Em 2012, as mulheres estão comemorando 80 anos da conquista do direito ao voto. Por isso, é fundamental a participação das mulheres na elaboração e construção de políticas na busca de oportunidades iguais para homens e mulheres. Essa participação deve ser em todos os setores que permitem o debate e a construção de políticas públicas, como as associações de bairros, conselhos profissionais, conselhos de direito, sindicatos, federações.
A luta pelos direitos políticos para as mulheres começou no século XVIII, no inicio da Revolução Francesa. Em 1893, a Nova Zelândia se tornou o primeiro país a garantir o voto feminino. Em 1918, as mulheres conquistaram o direito de voto no Reino Unido, e em 1919, nos Estados Unidos.No Brasil a zoóloga Bertha Lutz foi uma das principais responsáveis pela organização do movimento em torno da luta pelo direito ao voto feminino. Em 1934, Carlota Pereira de Queirós foi a primeira mulher Deputada Federal eleita no país.
Atualmente a Câmara Federal é composta por 45 Deputadas de 513 vagas. No Senado, há 12 senadoras, dentre os 81 lugares. E duas mulheres ocupando as vices presidências do Senado e da Câmara. Em todo o país, as mulheres correspondem a menos de 10% das chefias das prefeituras e somos cerca de 12% dos vereadores eleitos. Com a eleição da presidente Dilma Rousseff as mulheres ganharam mais destaque no cenário político. Dilma nomeou 10 Ministras de Estado e indicou mulheres para cargos executivos, como a Presidência da Petrobras.

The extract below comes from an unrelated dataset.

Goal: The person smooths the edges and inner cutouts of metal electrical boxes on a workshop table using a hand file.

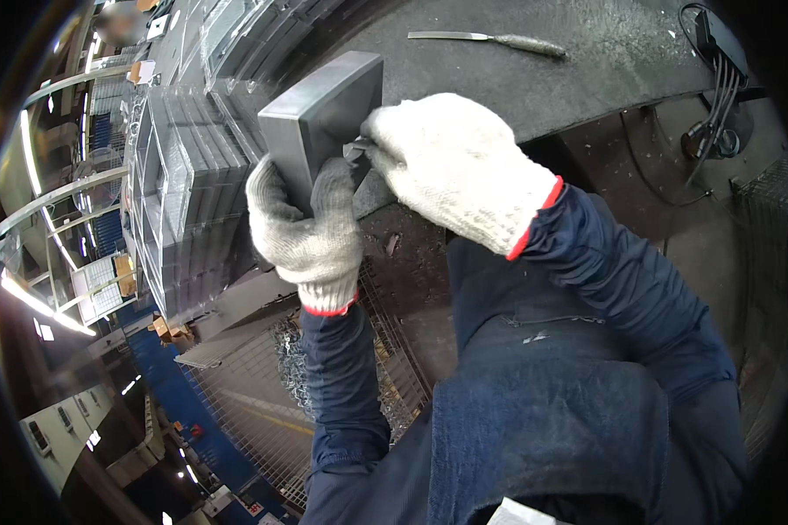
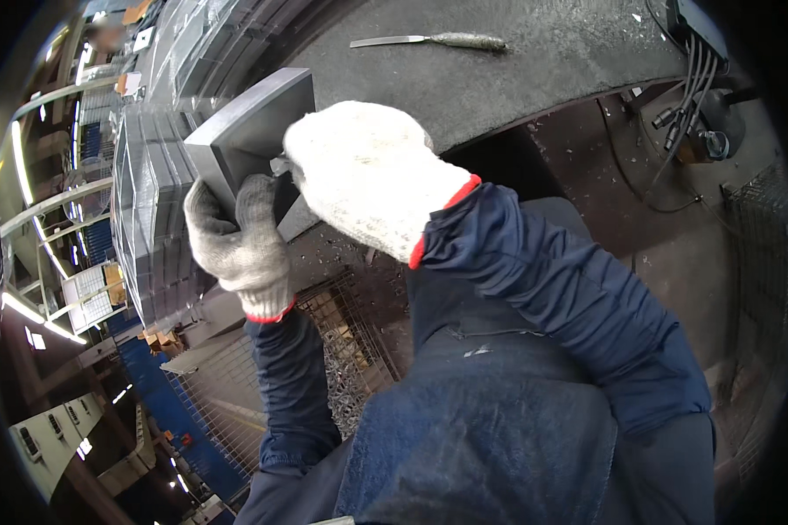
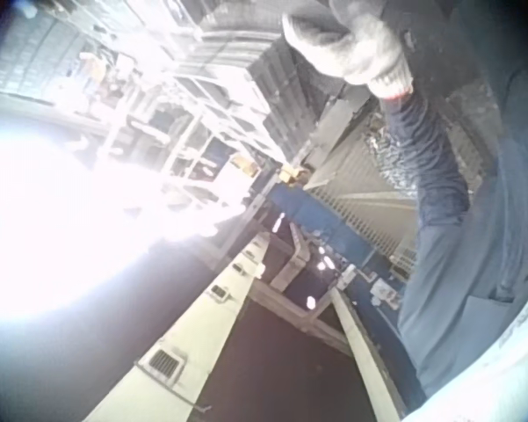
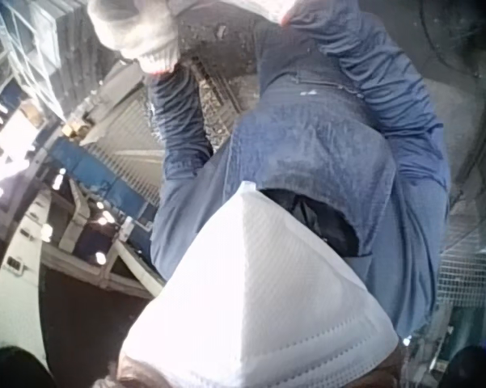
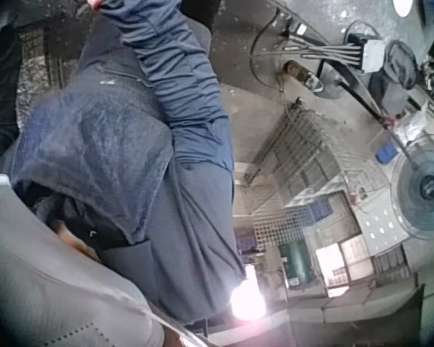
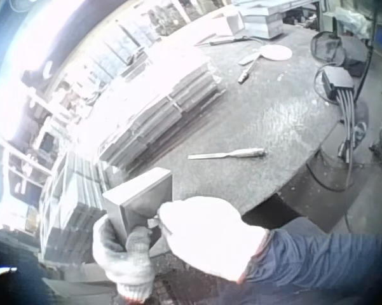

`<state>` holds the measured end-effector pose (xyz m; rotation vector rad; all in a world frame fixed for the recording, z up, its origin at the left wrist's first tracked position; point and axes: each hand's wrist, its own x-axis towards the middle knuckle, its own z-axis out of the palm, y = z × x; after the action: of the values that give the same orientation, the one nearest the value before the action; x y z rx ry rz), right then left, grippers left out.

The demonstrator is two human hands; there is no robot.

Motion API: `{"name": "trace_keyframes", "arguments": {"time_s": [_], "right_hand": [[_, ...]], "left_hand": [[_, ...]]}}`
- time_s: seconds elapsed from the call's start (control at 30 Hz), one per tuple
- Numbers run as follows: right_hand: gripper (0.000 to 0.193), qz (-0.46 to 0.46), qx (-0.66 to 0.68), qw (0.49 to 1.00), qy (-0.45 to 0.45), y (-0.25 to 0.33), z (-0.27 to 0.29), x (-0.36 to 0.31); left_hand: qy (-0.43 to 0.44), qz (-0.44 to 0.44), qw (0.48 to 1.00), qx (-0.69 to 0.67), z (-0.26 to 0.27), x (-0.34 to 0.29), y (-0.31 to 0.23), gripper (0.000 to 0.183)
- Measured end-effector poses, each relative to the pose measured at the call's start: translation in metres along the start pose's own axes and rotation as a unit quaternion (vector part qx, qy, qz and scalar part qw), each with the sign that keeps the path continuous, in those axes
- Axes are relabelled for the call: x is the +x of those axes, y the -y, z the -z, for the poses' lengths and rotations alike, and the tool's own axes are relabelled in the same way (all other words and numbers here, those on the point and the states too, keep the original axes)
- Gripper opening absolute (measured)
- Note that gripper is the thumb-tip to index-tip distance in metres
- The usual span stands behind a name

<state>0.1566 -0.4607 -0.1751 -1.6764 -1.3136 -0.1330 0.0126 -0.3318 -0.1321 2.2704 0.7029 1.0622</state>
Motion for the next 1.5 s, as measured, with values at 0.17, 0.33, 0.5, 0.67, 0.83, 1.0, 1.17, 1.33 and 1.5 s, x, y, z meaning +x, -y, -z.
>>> {"name": "trace_keyframes", "arguments": {"time_s": [0.17, 0.33, 0.5, 0.67, 0.83, 1.0, 1.17, 1.33, 1.5], "right_hand": [[0.016, -0.023, 0.032, 0.999, 0.010, 0.030, 0.013, -0.011], [0.017, 0.015, -0.041, 0.998, 0.035, 0.011, 0.001, 0.004], [0.016, 0.025, -0.107, 0.990, 0.083, 0.024, 0.015, 0.009], [0.011, 0.001, -0.127, 0.980, 0.153, 0.040, 0.017, 0.015], [0.005, 0.039, -0.168, 0.981, 0.087, 0.013, 0.008, 0.025], [0.004, 0.031, -0.187, 0.969, 0.159, 0.048, 0.019, 0.018], [0.009, -0.001, -0.174, 0.966, 0.192, 0.034, 0.018, 0.023], [0.013, 0.033, -0.170, 0.975, 0.139, 0.018, 0.014, 0.025], [0.010, 0.071, -0.083, 0.989, 0.099, 0.026, 0.045, 0.013]], "left_hand": [[-0.005, -0.005, 1.000, -0.019, 0.018, -0.019, 0.028, 0.051], [-0.060, 0.072, 0.994, -0.056, 0.010, -0.013, 0.032, 0.055], [-0.035, 0.010, 0.999, -0.039, 0.016, -0.023, 0.039, 0.056], [-0.069, -0.007, 0.998, -0.008, 0.016, -0.019, 0.047, 0.060], [-0.063, 0.068, 0.991, -0.096, 0.007, -0.016, 0.031, 0.061], [-0.055, 0.024, 0.996, -0.070, 0.015, -0.021, 0.038, 0.059], [-0.033, 0.036, 0.998, -0.051, 0.013, -0.021, 0.037, 0.065], [-0.032, 0.028, 0.997, -0.059, 0.009, -0.020, 0.032, 0.061], [-0.014, -0.051, 0.998, 0.027, 0.017, -0.025, 0.045, 0.058]]}}
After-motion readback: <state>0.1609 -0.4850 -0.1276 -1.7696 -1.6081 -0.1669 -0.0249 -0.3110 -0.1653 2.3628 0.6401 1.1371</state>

Entretanto, todos os avanços na busca pela igualdade não diminuiu a diferença existente entre os salários de homens e mulheres que ocupam a mesma função no trabalho. Além disso, pesquisas revelam que as as mulheres são as maiores vitimas de assédio moral e sexual nas relações de trabalho.Mesmo com o crescimento do nível de escolaridade, as mulheres ocupam poucos espaços mais conservadores, como em setores do Poder Judiciário.
No Brasil, 40% das mulheres são as únicas responsáveis pelo núcleo familiar e 3 milhões e meio de brasileiros e brasileiras vivem sem o reconhecimento de paternidade. Com relação à saúde das mulheres, muitos são os programas para a prevenção do câncer de mama e colo de útero, ao HIV e AIDs, a diabetes. Mas há a necessidade urgente de resolvermos a estimativa anual de 200 mil internações hospitalares por abortamento e 200 óbitos por aborto.
Mais de 70% da população brasileira conhece a Lei Maria da Penha. Mas em 2012 foram registradas cerca de 3054 ocorrências por Ameaças, 1618 ocorrências por Lesão Corporal, 17 ocorrências por Tentativas de Homicídio Doloso,e 2 ocorrências por Homicídio Doloso, todos com relação a violência doméstica contra a mulher.
Os governos devem ter uma preocupação constante com as mulheres e o compromisso de implementar políticas para as mulheres com o objetivo principal de romper com este ciclo de sujeição e domínio, pois proteger e cuidar, também é função do Poder Executivo. As organizações não governamentais, movimentos, sindicatos, tem cumprindo papel importante na construção de uma autoimagem e de valorização das mulheres.